TenSure is a modular fuzzing framework designed to uncover correctness bugs in Sparse Tensor Compilers (STCs). It generates randomized sparse tensor kernels, executes them across compiler backends, and detects behavioral inconsistencies. TenSure is backend-agnostic and supports dynamic loading of multiple STC implementations.

This document provides a complete guide on building TenSure, running the fuzzer safely, and integrating additional compiler backends.


1. Building TenSure

Compile TenSure using CMake:

mkdir build && cd build
cmake .. -DBUILD_TACO=ON
make -j$(nproc)

Enabling BUILD_TACO=ON builds the TACO backend, which is included as a reference implementation.


2. Running the Fuzzer

TenSure is compute-intensive.
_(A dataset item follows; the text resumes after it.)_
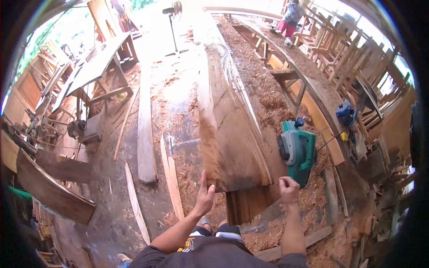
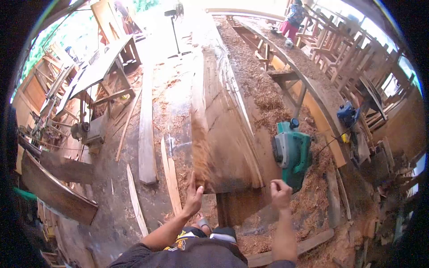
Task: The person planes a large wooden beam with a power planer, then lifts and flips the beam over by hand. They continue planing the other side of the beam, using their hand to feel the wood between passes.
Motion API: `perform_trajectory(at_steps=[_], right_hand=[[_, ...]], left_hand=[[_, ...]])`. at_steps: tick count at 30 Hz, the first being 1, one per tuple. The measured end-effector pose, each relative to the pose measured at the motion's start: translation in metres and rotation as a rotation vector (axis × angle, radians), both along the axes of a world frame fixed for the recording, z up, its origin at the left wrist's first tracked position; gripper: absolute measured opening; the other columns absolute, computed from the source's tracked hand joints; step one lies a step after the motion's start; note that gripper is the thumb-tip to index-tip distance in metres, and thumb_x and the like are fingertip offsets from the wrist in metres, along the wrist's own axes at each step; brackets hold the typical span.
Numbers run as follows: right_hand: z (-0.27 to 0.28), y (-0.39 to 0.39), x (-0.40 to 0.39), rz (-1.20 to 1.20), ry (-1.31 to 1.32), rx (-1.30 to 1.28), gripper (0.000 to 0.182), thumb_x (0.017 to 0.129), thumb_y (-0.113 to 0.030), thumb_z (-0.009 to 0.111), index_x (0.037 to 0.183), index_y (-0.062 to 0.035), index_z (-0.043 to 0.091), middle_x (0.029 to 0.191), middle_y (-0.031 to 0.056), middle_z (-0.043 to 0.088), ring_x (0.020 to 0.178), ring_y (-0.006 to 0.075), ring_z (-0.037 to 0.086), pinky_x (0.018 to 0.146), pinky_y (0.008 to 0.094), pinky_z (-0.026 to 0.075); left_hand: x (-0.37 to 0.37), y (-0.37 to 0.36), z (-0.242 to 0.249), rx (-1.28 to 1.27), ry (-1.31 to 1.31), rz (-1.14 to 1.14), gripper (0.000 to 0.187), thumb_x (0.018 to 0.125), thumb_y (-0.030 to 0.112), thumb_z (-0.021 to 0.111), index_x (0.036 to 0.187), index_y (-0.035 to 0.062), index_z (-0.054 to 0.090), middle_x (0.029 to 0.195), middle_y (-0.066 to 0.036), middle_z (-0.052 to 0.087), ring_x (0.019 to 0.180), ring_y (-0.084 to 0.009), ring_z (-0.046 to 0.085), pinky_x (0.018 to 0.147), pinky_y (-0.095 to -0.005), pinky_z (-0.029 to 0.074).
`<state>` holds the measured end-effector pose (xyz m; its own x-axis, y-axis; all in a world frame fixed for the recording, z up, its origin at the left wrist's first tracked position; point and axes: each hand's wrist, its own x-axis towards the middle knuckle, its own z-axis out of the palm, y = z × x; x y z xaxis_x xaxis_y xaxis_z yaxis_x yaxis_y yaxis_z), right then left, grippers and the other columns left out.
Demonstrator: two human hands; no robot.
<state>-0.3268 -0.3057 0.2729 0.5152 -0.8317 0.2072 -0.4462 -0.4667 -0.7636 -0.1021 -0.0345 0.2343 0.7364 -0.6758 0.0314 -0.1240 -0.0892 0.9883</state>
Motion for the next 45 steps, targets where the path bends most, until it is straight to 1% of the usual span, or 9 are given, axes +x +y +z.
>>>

To avoid system crashes or runaway memory usage, it is recommended to run the fuzzer:

  • inside a Linux cgroup (to isolate CPU and memory usage)
  • inside a tmux session (so execution continues even if SSH disconnects)
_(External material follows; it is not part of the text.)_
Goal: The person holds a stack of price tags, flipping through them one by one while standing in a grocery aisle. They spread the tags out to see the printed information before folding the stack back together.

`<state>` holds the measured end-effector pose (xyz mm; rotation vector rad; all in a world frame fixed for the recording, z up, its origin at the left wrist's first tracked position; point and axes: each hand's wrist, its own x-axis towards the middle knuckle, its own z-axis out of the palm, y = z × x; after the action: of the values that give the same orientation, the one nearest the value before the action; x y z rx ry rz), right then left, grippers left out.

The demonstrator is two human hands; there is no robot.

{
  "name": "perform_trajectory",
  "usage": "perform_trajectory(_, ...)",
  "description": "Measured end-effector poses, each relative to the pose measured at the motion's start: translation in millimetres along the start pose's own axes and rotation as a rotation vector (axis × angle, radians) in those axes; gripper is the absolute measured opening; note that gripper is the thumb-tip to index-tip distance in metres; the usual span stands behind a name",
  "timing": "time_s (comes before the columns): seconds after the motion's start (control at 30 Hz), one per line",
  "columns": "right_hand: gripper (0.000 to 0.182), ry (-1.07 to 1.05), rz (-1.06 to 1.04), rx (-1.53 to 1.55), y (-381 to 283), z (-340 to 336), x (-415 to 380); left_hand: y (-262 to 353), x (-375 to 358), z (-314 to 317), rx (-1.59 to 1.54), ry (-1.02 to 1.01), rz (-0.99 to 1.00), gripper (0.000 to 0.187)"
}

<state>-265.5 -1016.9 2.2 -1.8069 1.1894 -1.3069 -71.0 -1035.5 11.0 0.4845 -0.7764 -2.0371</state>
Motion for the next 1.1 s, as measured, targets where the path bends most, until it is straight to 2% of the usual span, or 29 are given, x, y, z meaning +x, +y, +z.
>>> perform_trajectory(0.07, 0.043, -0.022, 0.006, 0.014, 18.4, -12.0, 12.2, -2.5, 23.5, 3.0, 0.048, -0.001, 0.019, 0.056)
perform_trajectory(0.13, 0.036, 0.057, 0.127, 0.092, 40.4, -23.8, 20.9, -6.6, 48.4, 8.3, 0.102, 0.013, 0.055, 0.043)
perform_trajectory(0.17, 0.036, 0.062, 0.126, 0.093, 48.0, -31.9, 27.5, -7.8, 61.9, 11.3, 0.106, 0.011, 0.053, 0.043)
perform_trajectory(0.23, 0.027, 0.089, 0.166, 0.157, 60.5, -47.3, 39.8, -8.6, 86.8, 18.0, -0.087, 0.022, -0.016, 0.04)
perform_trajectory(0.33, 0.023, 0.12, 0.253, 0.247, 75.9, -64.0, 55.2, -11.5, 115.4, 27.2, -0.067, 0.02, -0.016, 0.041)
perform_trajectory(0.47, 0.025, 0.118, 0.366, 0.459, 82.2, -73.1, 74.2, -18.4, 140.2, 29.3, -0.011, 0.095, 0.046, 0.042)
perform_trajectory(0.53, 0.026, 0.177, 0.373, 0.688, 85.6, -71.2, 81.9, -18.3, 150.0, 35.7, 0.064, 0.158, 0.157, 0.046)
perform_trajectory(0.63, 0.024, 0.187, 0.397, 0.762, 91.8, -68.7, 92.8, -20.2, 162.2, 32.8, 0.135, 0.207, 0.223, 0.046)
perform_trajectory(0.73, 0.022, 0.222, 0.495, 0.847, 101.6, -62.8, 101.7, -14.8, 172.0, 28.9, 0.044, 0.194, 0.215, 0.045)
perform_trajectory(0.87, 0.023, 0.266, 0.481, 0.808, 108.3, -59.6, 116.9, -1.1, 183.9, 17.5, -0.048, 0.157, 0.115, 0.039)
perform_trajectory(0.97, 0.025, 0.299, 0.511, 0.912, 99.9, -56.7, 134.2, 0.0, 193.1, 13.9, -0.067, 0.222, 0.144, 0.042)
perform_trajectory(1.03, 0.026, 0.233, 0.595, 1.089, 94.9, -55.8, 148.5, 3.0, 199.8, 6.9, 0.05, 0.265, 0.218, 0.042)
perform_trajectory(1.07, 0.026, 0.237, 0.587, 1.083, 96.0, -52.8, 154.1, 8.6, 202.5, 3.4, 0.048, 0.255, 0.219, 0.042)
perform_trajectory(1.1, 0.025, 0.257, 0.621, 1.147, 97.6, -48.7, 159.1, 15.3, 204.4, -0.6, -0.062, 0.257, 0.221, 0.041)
2.1 Set Up a Cgroup (One-Time Setup)

Create the cgroup:

sudo cgcreate -g memory,cpu:kfuzz

Limit memory usage:

sudo cgset -r memory.max=24G kfuzz

If TenSure exceeds this memory cap, only the fuzzer process is terminated—your machine remains stable.

Limit CPU usage:

sudo cgset -r cpu.max="800000 1000000" kfuzz

This configuration restricts TenSure to ~80% of a single CPU core.
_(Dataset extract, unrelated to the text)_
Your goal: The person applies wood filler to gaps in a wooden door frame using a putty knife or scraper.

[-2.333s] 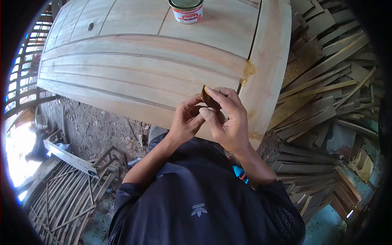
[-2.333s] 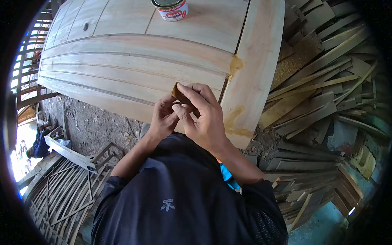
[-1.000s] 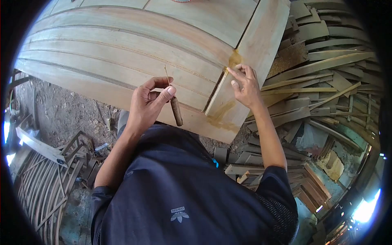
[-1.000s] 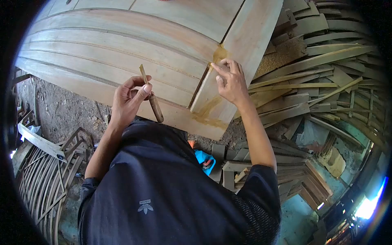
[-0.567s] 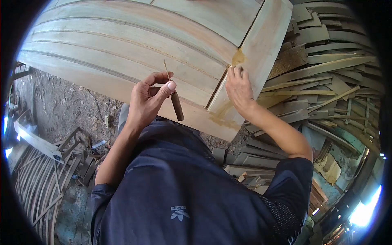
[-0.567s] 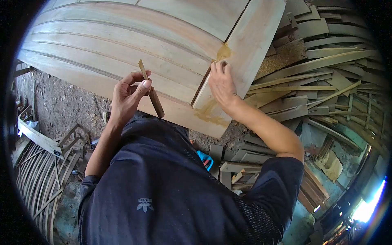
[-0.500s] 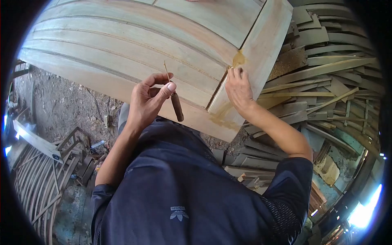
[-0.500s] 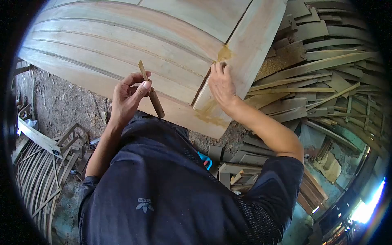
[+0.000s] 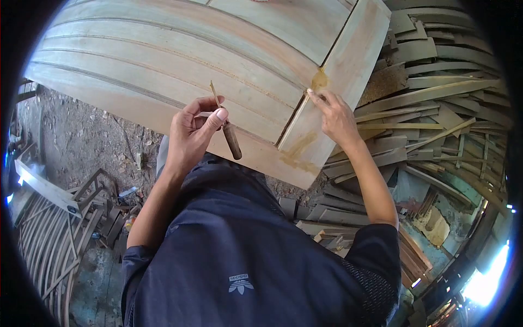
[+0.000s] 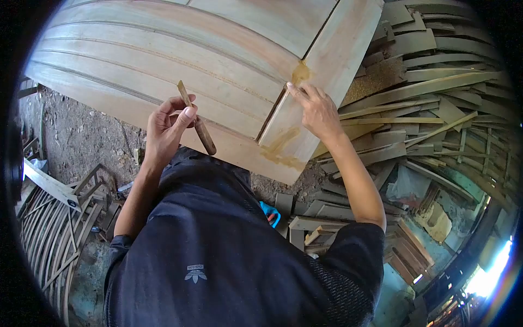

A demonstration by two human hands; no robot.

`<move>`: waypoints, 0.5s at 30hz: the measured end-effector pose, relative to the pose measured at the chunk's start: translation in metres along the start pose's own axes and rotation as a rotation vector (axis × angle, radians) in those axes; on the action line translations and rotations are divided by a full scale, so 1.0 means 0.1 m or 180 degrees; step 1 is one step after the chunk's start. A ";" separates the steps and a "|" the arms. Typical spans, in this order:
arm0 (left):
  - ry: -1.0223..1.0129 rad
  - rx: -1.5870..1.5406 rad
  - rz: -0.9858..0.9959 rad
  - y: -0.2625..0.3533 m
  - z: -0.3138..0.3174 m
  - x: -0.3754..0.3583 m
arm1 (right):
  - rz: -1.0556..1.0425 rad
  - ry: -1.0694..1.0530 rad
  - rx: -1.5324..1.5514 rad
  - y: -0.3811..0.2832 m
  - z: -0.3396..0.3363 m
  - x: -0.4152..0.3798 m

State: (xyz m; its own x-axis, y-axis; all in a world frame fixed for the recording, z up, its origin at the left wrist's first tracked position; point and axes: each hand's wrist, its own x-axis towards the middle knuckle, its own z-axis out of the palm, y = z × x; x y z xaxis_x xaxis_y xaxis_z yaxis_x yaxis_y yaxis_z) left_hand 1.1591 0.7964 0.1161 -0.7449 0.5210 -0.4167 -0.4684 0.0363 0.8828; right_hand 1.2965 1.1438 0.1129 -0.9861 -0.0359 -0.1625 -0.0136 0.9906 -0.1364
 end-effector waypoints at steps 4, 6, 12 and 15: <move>-0.0072 -0.0042 -0.0043 -0.02 0.01 0.00 | -0.0032 0.0024 -0.0292 -0.02 0.05 0.02; -0.0089 -0.0014 -0.0048 -0.02 0.00 -0.01 | -0.0149 0.0004 -0.0595 -0.05 0.05 0.05; -0.0074 0.0065 0.0002 -0.01 -0.02 -0.02 | -0.0286 -0.0159 -0.0584 -0.08 -0.06 0.20; -0.0090 0.0051 0.0012 0.00 -0.03 -0.03 | -0.0348 -0.0210 -0.0274 0.08 -0.10 0.25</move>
State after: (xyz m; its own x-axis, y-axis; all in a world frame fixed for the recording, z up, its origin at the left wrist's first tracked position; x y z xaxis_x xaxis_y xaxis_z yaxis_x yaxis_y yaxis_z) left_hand 1.1599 0.7928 0.1166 -0.7328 0.5450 -0.4074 -0.4578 0.0480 0.8878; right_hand 1.2705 1.1525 0.1178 -0.9649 -0.1499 -0.2156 -0.1371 0.9879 -0.0731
2.2 Run the Fuzzer in tmux

Start a new session:

tmux new -s tensure

Execute TenSure inside the cgroup:

sudo cgexec -g memory,cpu:kfuzz ./TenSure --backend ./libtaco_wrapper.so

Detach while leaving the fuzzer running:
Ctrl+b, then d

Reattach later:

tmux attach -t tensure

Useful tmux commands:

tmux ls
tmux kill-session -t tensure

All execution logs—including crashes, mismatches, and progress—are written to fuzzer.log.


3. Integrating New Compiler Backends

TenSure is built to support multiple Sparse Tensor Compilers. Backend implementations are isolated from the core fuzzing engine and are dynamically loaded at runtime.

This section describes how to generate the backend template, implement the required hooks, and compile TenSure with your backend.

3.1 Overview

  • Each backend is implemented as a standalone module.
  • TenSure generates sparse tensor kernels in JSON format.
  • Each backend must:
    • Generate STC-specific code from the kernel specification.
    • Execute the generated program.
    • Provide the output in a standardized sparse tensor format.
    • Implement result comparison against the reference backend.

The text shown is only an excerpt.